__Exercise instructions__. How many lines in the data below contain the string "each"? State that number only.

__Information provided__.
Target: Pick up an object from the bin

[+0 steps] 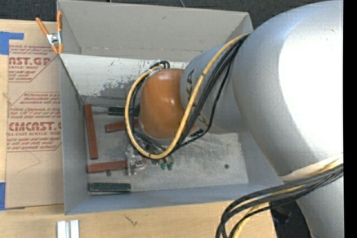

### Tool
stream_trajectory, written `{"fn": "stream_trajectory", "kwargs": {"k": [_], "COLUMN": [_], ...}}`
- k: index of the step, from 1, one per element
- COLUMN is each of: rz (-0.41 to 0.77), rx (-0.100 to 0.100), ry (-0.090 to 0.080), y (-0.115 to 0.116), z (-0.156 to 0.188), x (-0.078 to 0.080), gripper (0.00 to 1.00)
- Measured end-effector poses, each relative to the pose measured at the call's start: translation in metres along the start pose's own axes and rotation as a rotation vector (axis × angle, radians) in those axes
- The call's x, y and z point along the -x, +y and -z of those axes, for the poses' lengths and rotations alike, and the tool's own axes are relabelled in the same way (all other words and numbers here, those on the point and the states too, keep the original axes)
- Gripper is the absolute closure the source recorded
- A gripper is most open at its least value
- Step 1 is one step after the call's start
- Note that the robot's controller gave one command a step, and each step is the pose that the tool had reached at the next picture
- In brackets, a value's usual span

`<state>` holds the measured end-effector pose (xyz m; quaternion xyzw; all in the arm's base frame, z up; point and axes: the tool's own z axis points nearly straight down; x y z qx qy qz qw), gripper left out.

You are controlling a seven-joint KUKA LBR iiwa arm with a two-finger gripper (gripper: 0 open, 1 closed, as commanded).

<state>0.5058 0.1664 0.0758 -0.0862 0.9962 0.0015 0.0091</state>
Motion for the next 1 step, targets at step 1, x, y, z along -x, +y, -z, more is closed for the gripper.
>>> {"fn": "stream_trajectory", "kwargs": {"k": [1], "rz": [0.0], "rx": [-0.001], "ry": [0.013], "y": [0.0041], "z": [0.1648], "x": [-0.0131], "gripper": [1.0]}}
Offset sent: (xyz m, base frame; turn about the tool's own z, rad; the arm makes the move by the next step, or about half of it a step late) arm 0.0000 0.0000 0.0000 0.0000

__Response to the task__. 3